Objective: Objectively evaluate the incidence of sciatic nerve injury after a total hip arthroplasty (THA) performed through a posterolateral approach. Methods: Patients scheduled to undergo THA were evaluated preoperatively and postoperatively with electrophysiologic studies, the Western Ontario and McMaster Universities Osteoarthritis index (WOMAC) questionnaire and other methods described in the study. Patients older than 21 years with any of the following preoperative diagnoses: primary or secondary osteoarthritis, aseptic avascular necrosis, rheumatoid arthritis, and posttraumatic arthritis were included.

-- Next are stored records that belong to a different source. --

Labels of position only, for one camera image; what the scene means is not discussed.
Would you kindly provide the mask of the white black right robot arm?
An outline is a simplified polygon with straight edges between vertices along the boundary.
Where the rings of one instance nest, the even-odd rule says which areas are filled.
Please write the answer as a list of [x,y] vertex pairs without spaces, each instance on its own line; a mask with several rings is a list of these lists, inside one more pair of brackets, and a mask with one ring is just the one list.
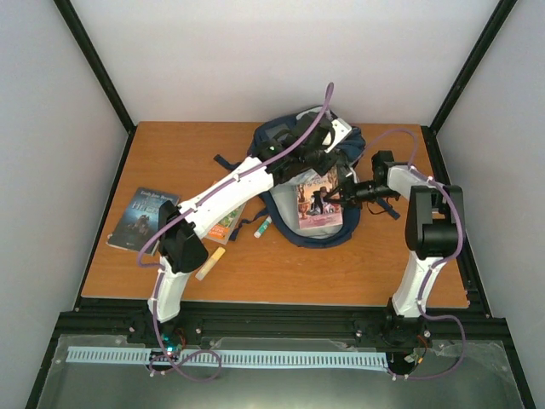
[[371,166],[371,180],[356,182],[347,176],[324,200],[346,209],[378,199],[408,201],[404,240],[409,258],[379,330],[386,345],[401,347],[423,336],[427,300],[435,280],[462,250],[463,193],[458,186],[424,176],[413,164],[396,161],[390,151],[375,153]]

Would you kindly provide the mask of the navy blue student backpack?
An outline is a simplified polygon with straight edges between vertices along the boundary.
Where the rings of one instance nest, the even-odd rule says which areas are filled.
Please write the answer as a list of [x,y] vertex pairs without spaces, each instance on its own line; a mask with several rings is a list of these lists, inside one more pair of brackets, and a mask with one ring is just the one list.
[[[321,107],[313,107],[305,112],[287,115],[266,122],[258,127],[250,143],[248,154],[256,153],[264,141],[272,139],[282,130],[293,130],[302,125],[305,131],[309,124],[302,122],[308,114],[316,116]],[[365,148],[365,141],[358,127],[351,128],[351,135],[340,144],[340,149],[348,159],[356,159]],[[260,199],[265,208],[253,219],[239,220],[245,204],[225,216],[208,232],[206,239],[221,244],[235,241],[244,224],[250,224],[262,216],[267,219],[260,226],[255,236],[258,238],[268,224],[274,224],[279,232],[292,244],[311,249],[330,248],[348,241],[359,224],[360,208],[342,208],[339,204],[324,202],[324,196],[338,184],[341,171],[333,168],[325,176],[319,176],[309,170],[303,176],[297,176],[287,184],[276,186],[264,192]]]

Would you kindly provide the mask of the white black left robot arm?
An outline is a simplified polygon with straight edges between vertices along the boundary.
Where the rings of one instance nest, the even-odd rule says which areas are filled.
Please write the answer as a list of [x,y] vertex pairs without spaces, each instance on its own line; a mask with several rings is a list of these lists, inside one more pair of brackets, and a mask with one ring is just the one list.
[[192,272],[209,253],[202,239],[222,218],[250,199],[290,181],[324,175],[339,160],[339,145],[352,128],[337,116],[307,111],[292,129],[260,142],[234,170],[199,195],[159,208],[158,230],[148,240],[159,251],[158,278],[148,300],[147,332],[159,343],[177,333],[174,319]]

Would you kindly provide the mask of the pink Taming Shrew book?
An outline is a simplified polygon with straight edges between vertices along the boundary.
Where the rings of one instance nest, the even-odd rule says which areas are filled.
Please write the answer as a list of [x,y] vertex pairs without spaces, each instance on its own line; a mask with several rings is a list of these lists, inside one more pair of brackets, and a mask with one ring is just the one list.
[[325,176],[315,176],[295,187],[299,229],[311,231],[342,225],[341,207],[324,202],[324,196],[337,184],[337,169],[331,168]]

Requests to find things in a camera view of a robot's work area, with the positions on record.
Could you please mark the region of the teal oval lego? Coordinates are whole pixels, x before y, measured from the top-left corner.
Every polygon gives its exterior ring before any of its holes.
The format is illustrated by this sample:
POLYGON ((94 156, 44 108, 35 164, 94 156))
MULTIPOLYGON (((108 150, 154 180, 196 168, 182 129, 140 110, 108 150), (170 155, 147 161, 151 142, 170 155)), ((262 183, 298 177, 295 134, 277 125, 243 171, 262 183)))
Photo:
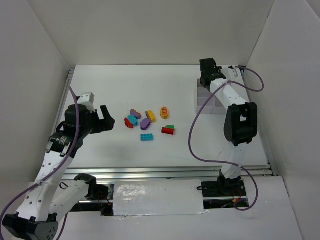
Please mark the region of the teal oval lego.
POLYGON ((130 114, 127 119, 134 127, 138 125, 138 119, 134 115, 130 114))

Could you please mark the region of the red rectangular lego brick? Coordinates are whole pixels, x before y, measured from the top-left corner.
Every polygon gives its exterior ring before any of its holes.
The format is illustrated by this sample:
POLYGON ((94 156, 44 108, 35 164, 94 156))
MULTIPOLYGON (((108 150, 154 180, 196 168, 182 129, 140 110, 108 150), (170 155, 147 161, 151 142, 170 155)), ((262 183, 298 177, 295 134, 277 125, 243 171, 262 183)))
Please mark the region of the red rectangular lego brick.
POLYGON ((174 128, 162 127, 161 132, 167 135, 174 135, 174 128))

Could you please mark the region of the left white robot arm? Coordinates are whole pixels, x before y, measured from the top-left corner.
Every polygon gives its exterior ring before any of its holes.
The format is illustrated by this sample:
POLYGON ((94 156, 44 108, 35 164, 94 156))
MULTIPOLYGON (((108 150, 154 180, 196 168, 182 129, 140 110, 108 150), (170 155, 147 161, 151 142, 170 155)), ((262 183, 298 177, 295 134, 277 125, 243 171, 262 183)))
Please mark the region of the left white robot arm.
POLYGON ((106 105, 98 111, 90 111, 84 104, 70 105, 64 113, 64 121, 49 138, 42 167, 34 184, 16 196, 15 202, 25 196, 15 213, 1 213, 2 225, 14 237, 23 240, 52 240, 58 233, 59 222, 83 198, 106 199, 108 188, 97 184, 97 179, 80 173, 60 196, 55 198, 62 177, 74 160, 83 140, 90 134, 111 131, 115 120, 106 105))

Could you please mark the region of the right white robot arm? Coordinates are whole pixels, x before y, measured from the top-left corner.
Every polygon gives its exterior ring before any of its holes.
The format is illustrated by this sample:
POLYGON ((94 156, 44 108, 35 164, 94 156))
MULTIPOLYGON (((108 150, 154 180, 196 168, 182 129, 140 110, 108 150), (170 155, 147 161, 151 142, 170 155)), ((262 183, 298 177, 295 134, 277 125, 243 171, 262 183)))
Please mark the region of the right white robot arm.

Variables used for analysis were sex, age, and body mass index (BMI). The Mann–Whitney U and Wilcoxon tests and, Pearson and Spearman correlation statistics were used for analysis of categorical and continuous data respectively. Results: Electrodiagnostic data showed alterations in 17 patients (70.8%). No signs of sciatic nerve injury. The mean preoperative and postoperative WOMAC scores were 40 and 74, respectively (p = 0.0001). Statistical differences were noted in sural sensory amplitude (SSA) and distal amplitude of the tibialis motor nerve in the female group (p=0.007; p=0.036, respectively). The SSA also demonstrated differences in the obese group (p=0.008). In terms of age, both the SSA (Pearson p=0.010 and Spearman p=0.024) and the proximal latency of the peroneal motor nerve (Pearson p=0.026 and Spearman p=0.046) demonstrated a decrease in amplitude and an increase in latency that was inversely related with age. Conclusion: According to our subclinical electrophysiological findings, surgeons that use the posterolateral approach in THA procedures must be conscious of the sciatic nerve’s vulnerability to reduce possible clinical complications.